While the targeted use of the funds is not specified, University Council emphasised in its April report a need to develop Cambridge’s non-operational estate, including Phase 2 of the North West Cambridge site – expected to cost between £300m and £400m – as well as the redevelopment of the Royal Cambridge Hotel, commercial development of the old Cambridge Assessment buildings, and the Old Press Mill Lane site.

The North West Cambridge development aims to provide affordable housing for Cambridge staff as the city faces an increasingly acute housing crisis, as well as to provide graduate accommodation and additional academic and research spaces.

Concerns have, however, been raised about the business case for the bond, particularly given the University’s record on the first phase of North West Cambridge. Mismanagement of Phase 1 of the project caused Cambridge to breach its borrowing limit, as a 2015 audit found that “systematic” failures had led to rampant overspending.
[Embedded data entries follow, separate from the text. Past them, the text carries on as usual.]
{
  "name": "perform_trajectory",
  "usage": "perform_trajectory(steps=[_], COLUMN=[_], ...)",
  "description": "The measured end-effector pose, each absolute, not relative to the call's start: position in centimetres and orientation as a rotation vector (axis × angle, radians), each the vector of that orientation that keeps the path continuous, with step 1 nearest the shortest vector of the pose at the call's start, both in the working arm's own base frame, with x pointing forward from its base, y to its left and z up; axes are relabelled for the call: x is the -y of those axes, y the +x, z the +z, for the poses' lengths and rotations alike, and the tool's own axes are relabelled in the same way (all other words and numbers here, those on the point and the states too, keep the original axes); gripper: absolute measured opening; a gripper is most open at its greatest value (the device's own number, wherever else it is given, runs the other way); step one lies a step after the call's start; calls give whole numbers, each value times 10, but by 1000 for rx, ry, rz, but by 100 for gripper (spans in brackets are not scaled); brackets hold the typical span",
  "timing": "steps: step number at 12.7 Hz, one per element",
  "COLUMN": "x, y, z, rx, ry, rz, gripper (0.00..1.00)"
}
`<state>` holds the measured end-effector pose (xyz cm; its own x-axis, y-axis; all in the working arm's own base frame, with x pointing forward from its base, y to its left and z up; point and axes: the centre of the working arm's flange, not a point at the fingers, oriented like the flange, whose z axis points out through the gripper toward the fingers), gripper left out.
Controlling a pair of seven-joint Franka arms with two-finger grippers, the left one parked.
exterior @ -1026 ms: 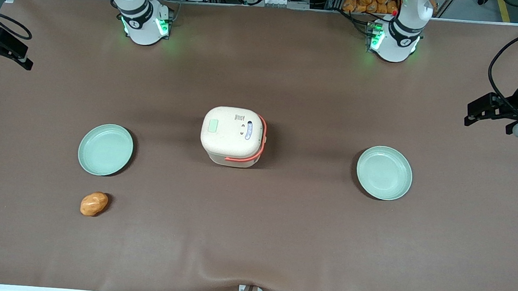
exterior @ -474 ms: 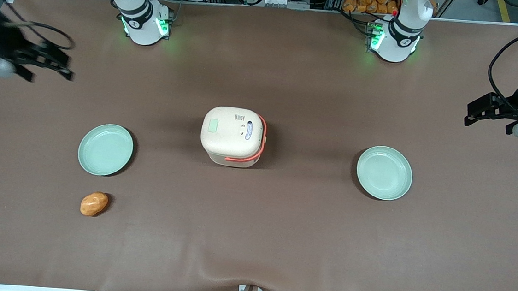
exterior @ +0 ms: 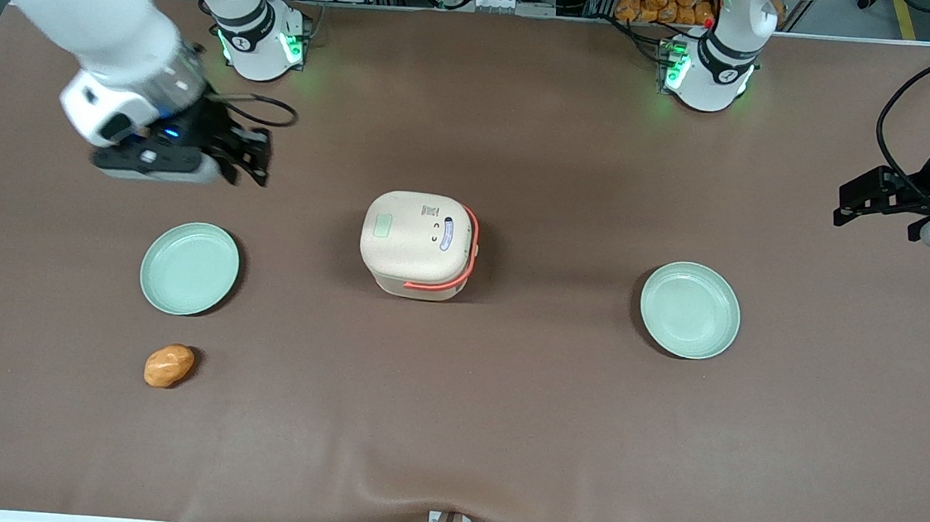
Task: Press rice cooker button with right arm
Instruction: 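Move the right gripper over the rice cooker toward its green button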
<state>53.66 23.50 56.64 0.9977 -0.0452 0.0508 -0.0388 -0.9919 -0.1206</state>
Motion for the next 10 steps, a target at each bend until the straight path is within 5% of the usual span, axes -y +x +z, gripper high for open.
perform_trajectory(steps=[3,10], x=[-265,-316], y=[546,532], z=[513,425], rx=[-39,44], ry=[-3017,-3052], rz=[-45,4], gripper=[1,1])
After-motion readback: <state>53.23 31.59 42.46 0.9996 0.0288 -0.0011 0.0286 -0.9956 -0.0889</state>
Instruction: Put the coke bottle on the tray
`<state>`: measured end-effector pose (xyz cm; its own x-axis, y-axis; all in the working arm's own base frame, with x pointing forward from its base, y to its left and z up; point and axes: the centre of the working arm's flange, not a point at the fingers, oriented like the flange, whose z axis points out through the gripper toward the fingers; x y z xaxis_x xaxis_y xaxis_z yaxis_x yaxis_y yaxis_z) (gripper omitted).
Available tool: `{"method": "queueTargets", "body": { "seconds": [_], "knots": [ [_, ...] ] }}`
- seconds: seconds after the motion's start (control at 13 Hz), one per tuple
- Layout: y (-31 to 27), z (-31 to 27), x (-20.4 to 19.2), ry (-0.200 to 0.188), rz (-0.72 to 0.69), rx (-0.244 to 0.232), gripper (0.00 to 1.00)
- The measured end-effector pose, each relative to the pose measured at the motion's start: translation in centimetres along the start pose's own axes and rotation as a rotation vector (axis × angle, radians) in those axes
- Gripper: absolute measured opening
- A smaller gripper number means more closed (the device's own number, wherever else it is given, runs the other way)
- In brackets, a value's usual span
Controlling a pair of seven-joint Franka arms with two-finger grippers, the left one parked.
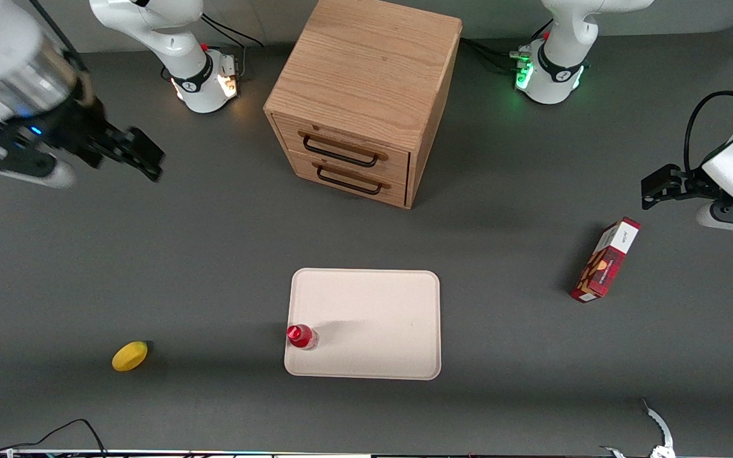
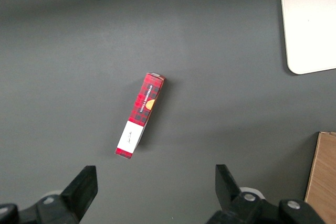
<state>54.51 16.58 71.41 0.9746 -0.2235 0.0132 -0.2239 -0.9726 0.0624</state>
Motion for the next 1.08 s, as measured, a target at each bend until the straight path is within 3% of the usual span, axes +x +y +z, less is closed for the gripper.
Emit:
{"method": "queueTargets", "body": {
  "seconds": [0.15, 0.46, 0.69, 1.08],
  "knots": [
    [5.5, 0.9, -0.1, -0.041, -0.018, 0.020, 1.00],
    [14.7, 7.9, -0.7, -0.016, -0.011, 0.051, 1.00],
    [14.7, 12.7, -2.6, -0.008, -0.016, 0.050, 1.00],
    [14.4, 12.2, -3.8, -0.003, -0.024, 0.051, 1.00]
  ]
}}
A dissent by University Council members Ross Anderson and Ruth Charles to the Regent House recommendation in April noted that the development’s first phase was two years late and £100m over budget. “As Trustees we should insist on greater financial and procedural clarity surrounding a second bond before proceeding”, they added.

Speaking to Varsity, Clément Mouhot, a mathematician and fellow at King’s, raised concerns that the bond would lead to the financialisation and privatisation of the university, noting that the bond would “require the inhuman ‘de-risking’ of universities”.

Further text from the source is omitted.